Freethought as a philosophical position and as activism was important in European individualist anarchism. "Anticlericalism, just as in the rest of the libertarian movement, in another of the frequent elements which will gain relevance related to the measure in which the (French) Republic begins to have conflicts with the church...Anti-clerical discourse, frequently called for by the French individualist André Lorulot, will have its impacts in Estudios (a Spanish individualist anarchist publication). There will be an attack on institutionalized religion for the responsibility that it had in the past on negative developments, for its irrationality which makes it a counterpoint of philosophical and scientific progress. There will be a criticism of proselitism and ideological manipulation which happens on both believers and agnostics.". This tendencies will continue in French individualist anarchism in the work and activism of Charles-Auguste Bontemps and others. In the Spanish individualist anarchist magazine Ética and Iniciales "there is a strong interest in publishing scientific news, usually linked to a certain atheist and anti-theist obsession, philosophy which will also work for pointing out the incompatibility between science and religion, faith and reason. In this way there will be a lot of talk on Darwin's theories or on the negation of the existence of the soul.".

Anarcho-naturism 

Another important current, especially within French and Spanish individualist anarchist groups was naturism. Naturism promoted an ecological worldview, small ecovillages, and most prominently nudism as a way to avoid the artificiality of the industrial mass society of modernity. Naturist individualist anarchists saw the individual in his biological, physical and psychological aspects and avoided, and tried to eliminate, social determinations. An early influence in this vein was Henry David Thoreau and his famous book Walden Important promoters of this were Henri Zisly and Émile Gravelle who collaborated in La Nouvelle Humanité followed by Le Naturien, Le Sauvage, L'Ordre Naturel, & La Vie Naturelle.

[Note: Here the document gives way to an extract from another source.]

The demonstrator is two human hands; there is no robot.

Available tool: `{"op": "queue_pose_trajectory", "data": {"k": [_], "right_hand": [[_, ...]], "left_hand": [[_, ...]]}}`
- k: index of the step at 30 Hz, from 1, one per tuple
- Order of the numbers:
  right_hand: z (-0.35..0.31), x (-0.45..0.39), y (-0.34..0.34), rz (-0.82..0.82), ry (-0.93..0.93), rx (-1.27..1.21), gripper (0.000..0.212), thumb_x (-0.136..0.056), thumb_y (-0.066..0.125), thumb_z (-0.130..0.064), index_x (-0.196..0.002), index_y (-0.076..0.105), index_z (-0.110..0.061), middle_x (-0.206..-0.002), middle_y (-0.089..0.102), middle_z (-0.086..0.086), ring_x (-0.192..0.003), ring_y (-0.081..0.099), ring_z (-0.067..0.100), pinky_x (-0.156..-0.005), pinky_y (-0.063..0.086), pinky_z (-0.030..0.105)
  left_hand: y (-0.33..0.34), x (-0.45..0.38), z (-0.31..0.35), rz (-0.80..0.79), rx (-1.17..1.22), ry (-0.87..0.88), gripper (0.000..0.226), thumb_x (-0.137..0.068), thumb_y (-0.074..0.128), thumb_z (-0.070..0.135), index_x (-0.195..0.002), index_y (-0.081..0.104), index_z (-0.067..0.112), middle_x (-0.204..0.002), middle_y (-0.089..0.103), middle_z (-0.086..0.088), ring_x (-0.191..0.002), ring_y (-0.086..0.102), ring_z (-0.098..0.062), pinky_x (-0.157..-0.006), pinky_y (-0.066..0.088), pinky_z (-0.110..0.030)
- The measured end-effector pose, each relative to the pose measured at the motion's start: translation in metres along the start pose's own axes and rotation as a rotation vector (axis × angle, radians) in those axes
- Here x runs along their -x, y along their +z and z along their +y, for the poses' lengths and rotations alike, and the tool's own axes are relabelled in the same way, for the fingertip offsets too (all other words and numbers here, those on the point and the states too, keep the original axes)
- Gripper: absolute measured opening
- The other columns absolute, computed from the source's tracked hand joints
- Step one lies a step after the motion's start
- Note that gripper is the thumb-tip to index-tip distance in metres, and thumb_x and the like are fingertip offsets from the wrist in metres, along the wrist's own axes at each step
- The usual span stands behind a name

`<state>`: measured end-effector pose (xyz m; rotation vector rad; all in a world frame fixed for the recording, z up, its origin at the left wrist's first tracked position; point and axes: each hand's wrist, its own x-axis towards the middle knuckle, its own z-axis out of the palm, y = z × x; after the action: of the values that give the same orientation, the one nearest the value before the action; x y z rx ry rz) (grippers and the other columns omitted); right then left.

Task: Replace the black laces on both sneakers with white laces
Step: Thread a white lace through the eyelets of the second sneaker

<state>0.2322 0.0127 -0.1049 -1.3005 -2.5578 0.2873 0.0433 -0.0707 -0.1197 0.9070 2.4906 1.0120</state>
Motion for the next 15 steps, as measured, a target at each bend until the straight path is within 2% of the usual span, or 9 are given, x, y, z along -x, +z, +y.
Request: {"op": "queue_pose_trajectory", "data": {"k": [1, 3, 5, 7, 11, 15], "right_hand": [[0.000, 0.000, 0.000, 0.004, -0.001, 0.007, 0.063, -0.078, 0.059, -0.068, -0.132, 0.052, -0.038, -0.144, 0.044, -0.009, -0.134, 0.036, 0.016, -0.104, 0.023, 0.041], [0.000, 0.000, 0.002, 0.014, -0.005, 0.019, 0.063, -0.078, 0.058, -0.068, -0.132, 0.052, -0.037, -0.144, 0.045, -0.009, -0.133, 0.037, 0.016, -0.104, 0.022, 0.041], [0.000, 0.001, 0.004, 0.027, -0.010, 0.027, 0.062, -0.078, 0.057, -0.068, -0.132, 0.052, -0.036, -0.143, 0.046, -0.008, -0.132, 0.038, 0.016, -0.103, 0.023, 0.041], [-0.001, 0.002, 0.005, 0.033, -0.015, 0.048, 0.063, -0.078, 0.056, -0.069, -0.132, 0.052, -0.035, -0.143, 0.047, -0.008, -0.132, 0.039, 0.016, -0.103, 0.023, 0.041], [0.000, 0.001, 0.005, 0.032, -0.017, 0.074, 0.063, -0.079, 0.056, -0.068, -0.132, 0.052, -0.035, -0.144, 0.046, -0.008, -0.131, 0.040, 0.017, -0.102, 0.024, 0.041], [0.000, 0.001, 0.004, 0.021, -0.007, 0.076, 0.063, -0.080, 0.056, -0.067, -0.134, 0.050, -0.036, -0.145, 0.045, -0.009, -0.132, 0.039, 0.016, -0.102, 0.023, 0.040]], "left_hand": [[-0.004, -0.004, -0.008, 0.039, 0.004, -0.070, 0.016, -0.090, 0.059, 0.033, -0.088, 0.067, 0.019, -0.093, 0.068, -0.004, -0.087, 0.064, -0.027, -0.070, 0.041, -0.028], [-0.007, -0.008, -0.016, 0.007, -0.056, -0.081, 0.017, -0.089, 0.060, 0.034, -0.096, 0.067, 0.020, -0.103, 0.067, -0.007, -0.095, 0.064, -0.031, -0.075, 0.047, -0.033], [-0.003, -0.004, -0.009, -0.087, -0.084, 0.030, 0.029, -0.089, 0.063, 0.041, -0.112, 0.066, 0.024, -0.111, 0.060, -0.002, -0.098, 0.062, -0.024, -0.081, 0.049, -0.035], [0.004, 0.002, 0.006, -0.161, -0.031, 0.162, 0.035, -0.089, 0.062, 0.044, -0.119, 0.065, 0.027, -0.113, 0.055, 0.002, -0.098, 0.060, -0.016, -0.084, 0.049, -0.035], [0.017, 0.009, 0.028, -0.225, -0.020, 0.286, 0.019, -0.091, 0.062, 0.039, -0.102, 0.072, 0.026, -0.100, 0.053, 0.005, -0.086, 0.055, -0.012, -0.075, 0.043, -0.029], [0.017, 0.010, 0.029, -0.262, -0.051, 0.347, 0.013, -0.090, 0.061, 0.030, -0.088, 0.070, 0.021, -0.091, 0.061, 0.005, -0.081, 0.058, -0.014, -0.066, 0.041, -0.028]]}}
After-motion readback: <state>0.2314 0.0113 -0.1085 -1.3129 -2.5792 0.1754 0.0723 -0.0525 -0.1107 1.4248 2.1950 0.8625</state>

This relationship between anarchism and naturism was quite important at the end of the 1920s in Spain. "The linking role played by the 'Sol y Vida' group was very important. The goal of this group was to take trips and enjoy the open air. The Naturist athenaeum, 'Ecléctico', in Barcelona, was the base from which the activities of the group were launched. First Etica and then Iniciales, which began in 1929, were the publications of the group, which lasted until the Spanish Civil War. We must be aware that the naturist ideas expressed in them matched the desires that the libertarian youth had of breaking up with the conventions of the bourgeoisie of the time. That is what a young worker explained in a letter to 'Iniciales' He writes it under the odd pseudonym of 'silvestre del campo', (wild man in the country). "I find great pleasure in being naked in the woods, bathed in light and air, two natural elements we cannot do without. By shunning the humble garment of an exploited person, (garments which, in my opinion, are the result of all the laws devised to make our lives bitter), we feel there no others left but just the natural laws. Clothes mean slavery for some and tyranny for others. Only the naked man who rebels against all norms, stands for anarchism, devoid of the prejudices of outfit imposed by our money-oriented society."". "The relation between Anarchism and Naturism gives way to the Naturist Federation, in July 1928, and to the lV Spanish Naturist Congress, in September 1929, both supported by the Libertarian Movement. However, in the short term, the Naturist and Libertarian movements grew apart in their conceptions of everyday life. The Naturist movement felt closer to the Libertarian individualism of some French theoreticians such as Henri Ner than to the revolutionary goals proposed by some Anarchist organisations such as the FAI, (Federación Anarquista Ibérica)".

Germany

Individualist anarchism and Friedrich Nietzsche 

The thought of German philosopher Friedrich Nietzsche has been influential in individualist anarchism specifically in thinkers such as the French Émile Armand, the Italian Renzo Novatore, the Russian Lev Chernyi, the Colombian Biofilo Panclasta, and also "translations of Nietzsche's writings in the United States very likely appeared first in Liberty, the anarchist journal edited by Benjamin Tucker."

John Henry Mackay 

In Germany, the Scottish-born German John Henry Mackay became the most important individualist anarchist propagandist. He fused Stirnerist egoism with the positions of Benjamin Tucker and translated Tucker into German. Two semi-fictional writings of his own Die Anarchisten and Der Freiheitsucher contributed to individualist theory, updating egoist themes with respect to the anarchist movement. His writing were translated into English as well. Mackay is also an important European early activist for LGBT rights.

Adolf Brand 

Adolf Brand was a German writer, Stirnerist anarchist and pioneering campaigner for the acceptance of male bisexuality and homosexuality. Brand published the world's first ongoing homosexual publication, Der Eigene in 1896. The name was taken from Stirner, who had greatly influenced the young Brand, and refers to Stirner's concept of "self-ownership" of the individual. Der Eigene concentrated on cultural and scholarly material, and may have averaged around 1500 subscribers per issue during its lifetime. Contributors included Erich Mühsam, Kurt Hiller, John Henry Mackay (under the pseudonym Sagitta) and artists Wilhelm von Gloeden, Fidus and Sascha Schneider. Brand contributed many poems and articles himself. Benjamin Tucker followed this journal from the United States.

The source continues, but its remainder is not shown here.